A Boston University lecturer’s horrific death in an apartment building elevator shaft last month was the result of terribly bad luck, according to a Massachusetts Office of Public Safety and Inspections report.

The report, released this week and obtained by local news organizations, included analysis of video footage reviewed by the office.

Carrie O’Connor, 38, was positioning an approximately 80-pound box inside the old-fashioned “birdcage” elevator in her apartment complex when the box accidentally hit buttons at least twice, allowing it to move down the shaft.

That, combined with someone from maintenance calling the elevator from the bottom floor, caused the car to begin moving without the metal gate being pulled closed. In addition, the report said the “emergency stop switch was not labeled at the time of the accident,” but that there was no mechanical problem with the 60-year-old elevator.

On the university website, O’Connor was described as a French lecturer in the school’s Romance Studies Department.

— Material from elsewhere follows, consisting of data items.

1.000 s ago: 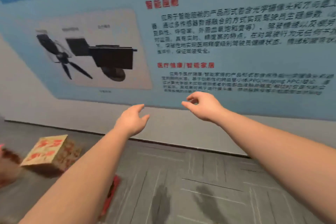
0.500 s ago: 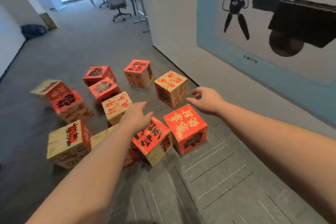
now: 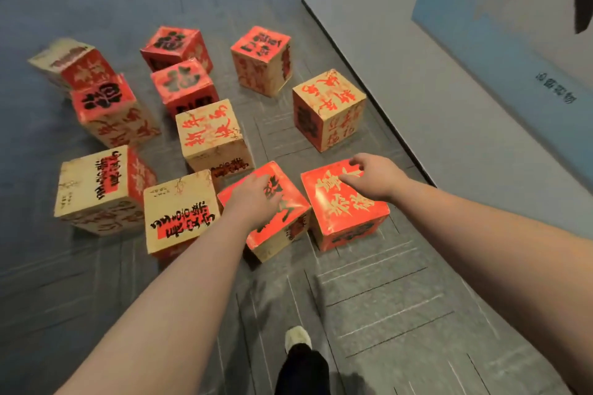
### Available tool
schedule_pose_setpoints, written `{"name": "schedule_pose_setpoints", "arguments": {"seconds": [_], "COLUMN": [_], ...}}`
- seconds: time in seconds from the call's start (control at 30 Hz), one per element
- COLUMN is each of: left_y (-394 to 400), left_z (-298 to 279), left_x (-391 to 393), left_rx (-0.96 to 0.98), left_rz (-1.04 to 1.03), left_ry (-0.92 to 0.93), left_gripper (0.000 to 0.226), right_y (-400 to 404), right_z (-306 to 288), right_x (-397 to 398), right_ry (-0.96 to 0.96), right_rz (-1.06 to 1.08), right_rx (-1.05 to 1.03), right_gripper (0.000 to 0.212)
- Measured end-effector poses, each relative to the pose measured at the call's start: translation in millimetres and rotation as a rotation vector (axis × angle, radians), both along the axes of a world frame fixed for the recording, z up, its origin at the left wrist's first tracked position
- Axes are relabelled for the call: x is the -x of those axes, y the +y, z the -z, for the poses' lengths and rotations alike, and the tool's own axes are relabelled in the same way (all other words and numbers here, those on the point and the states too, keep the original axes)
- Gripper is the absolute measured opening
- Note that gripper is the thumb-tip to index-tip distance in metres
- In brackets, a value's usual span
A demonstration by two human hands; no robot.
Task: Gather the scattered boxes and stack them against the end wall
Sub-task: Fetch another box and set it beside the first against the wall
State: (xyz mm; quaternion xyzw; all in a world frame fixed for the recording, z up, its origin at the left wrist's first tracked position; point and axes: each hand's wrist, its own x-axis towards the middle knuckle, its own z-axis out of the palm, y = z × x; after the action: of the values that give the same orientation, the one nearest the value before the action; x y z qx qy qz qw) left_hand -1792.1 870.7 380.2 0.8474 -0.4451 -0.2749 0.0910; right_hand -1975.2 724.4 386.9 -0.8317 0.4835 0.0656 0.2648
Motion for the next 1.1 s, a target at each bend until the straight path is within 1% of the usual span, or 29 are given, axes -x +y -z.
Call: {"name": "schedule_pose_setpoints", "arguments": {"seconds": [0.07,0.2,0.4,0.5,0.67,0.8,0.97,1.1], "left_y": [-36,-103,-164,-188,-220,-241,-261,-266], "left_z": [20,63,153,201,284,339,399,436], "left_x": [-16,-38,-42,-33,-8,17,42,59], "left_rx": [-0.008,-0.017,-0.114,-0.142,-0.194,-0.231,-0.256,-0.297], "left_rz": [0.036,0.092,0.098,0.043,-0.092,-0.150,-0.246,-0.287], "left_ry": [0.013,0.018,0.053,0.102,0.101,0.119,0.070,0.061], "left_gripper": [0.048,0.060,0.067,0.069,0.075,0.078,0.083,0.086], "right_y": [-27,-85,-147,-177,-218,-245,-275,-285], "right_z": [19,65,154,208,292,353,417,456], "right_x": [-11,-27,-28,-26,-15,1,16,27], "right_ry": [0.018,0.046,0.089,0.106,0.149,0.177,0.200,0.197], "right_rz": [0.011,0.047,0.066,0.075,0.080,0.046,0.032,0.036], "right_rx": [0.001,-0.012,-0.096,-0.139,-0.184,-0.203,-0.212,-0.217], "right_gripper": [0.058,0.062,0.069,0.076,0.081,0.089,0.097,0.101]}}
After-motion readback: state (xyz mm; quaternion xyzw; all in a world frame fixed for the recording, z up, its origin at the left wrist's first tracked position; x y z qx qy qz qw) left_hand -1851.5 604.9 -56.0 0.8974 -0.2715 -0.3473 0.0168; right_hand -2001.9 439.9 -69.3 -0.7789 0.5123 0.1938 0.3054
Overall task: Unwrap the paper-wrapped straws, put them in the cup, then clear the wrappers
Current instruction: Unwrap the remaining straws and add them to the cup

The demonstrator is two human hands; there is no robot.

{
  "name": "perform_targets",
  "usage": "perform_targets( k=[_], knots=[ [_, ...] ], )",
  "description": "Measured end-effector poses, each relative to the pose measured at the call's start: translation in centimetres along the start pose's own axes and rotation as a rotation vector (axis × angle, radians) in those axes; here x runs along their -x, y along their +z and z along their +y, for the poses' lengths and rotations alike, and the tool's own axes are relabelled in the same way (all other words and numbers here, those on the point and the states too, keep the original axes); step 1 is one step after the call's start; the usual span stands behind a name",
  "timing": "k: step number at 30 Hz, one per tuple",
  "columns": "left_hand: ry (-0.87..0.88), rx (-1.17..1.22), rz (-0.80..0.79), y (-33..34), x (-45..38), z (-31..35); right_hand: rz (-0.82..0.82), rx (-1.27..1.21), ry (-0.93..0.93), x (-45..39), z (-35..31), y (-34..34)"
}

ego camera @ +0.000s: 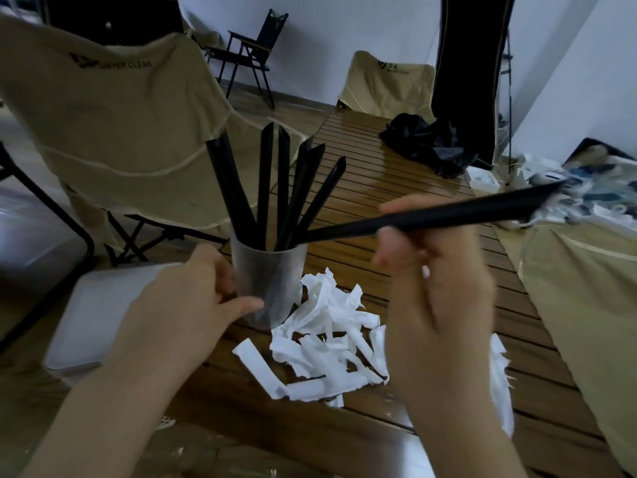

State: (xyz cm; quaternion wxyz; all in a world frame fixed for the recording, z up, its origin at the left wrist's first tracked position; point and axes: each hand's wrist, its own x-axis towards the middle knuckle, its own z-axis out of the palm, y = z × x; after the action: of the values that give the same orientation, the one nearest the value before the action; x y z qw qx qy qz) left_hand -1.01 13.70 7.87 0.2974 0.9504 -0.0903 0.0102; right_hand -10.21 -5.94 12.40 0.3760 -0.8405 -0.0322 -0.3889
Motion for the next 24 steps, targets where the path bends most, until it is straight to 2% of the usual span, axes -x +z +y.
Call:
perform_targets(
  k=[1, 3, 5, 6, 7, 10, 12, 16, 19, 21, 24],
  knots=[
    [-0.007, 0.039, 0.014, 0.1, -0.1, -0.1, -0.001, -0.01, 0.019, -0.5, -1.7, 1.8],
    [-0.009, 0.12, 0.03, 0.4, -0.3, -0.1, -0.264, -0.013, 0.182, -0.6, -2.0, 3.7],
    [0.009, 0.164, 0.038, 0.7, -0.5, 0.0, -0.374, -0.055, 0.336, -1.7, -2.3, 4.4],
    [0.021, 0.177, 0.049, 0.8, -0.6, -0.1, -0.333, -0.126, 0.361, -1.8, -2.3, 4.6],
    [0.031, 0.187, 0.064, 0.8, -0.6, -0.1, -0.311, -0.176, 0.308, -1.4, -2.8, 5.1],
    [0.037, 0.177, 0.086, 0.6, -0.6, -0.5, -0.248, -0.149, 0.181, -0.4, -2.7, 5.7],
    [0.035, 0.147, 0.09, 0.4, -0.6, -0.8, -0.31, -0.079, 0.267, -0.5, -1.9, 5.4],
    [0.04, 0.078, 0.074, 0.4, -0.5, -0.8, -0.369, 0.217, 0.38, 1.0, 1.6, 4.1],
    [0.009, 0.057, 0.035, 0.7, -0.1, -0.5, -0.477, 0.577, 0.512, 2.8, 5.1, 2.4],
    [-0.025, 0.023, -0.034, 1.1, 0.1, -0.4, -0.527, 0.778, 0.641, 3.6, 6.9, 1.5],
    [-0.046, -0.009, -0.186, 1.5, 0.5, 0.2, -0.527, 0.861, 0.721, 4.6, 8.9, 0.7]
  ],
)
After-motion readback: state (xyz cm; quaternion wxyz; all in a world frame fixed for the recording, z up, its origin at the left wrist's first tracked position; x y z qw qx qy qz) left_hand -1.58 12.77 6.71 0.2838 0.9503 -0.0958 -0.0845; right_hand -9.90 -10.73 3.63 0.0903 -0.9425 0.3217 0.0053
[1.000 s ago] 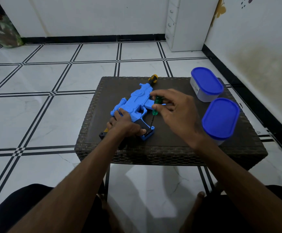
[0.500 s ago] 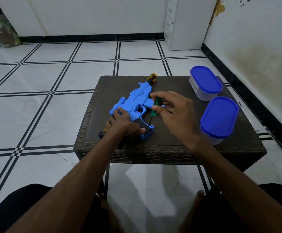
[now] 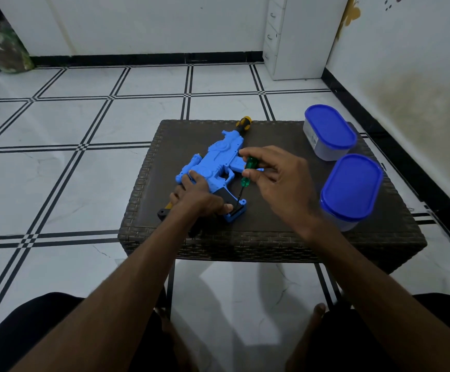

The box, measuring 12 by 6 inches by 7.5 feet long, carried written instructions saying that more than one person was required to lift it, according to the report. According to a female neighbor in the building, a male neighbor had helped O’Connor get the box through the building’s entrance and was headed up the nearby stairs while she was trying to maneuver the box into the elevator. With his back to her, he said that he didn’t think the box would fit inside the elevator and asked her to be careful, because “it’s an old-fashioned elevator.” He heard her say she would try one more time, and then he heard her scream.

The video analyzed for the report indicated that O’Connor was crushed when she apparently fell out of the car and was trapped along the sidewall as the elevator descended. She disappeared from view on the footage, indicating “that she had fallen backwards into the hoistway between the first floor and basement floor,” the report said.

O’Connor died of “traumatic asphyxiation,” an autopsy said.

According to Boston 25 News, a local TV affiliate, tax records show that the building dates back to 1920, had recently been inspected and was certified.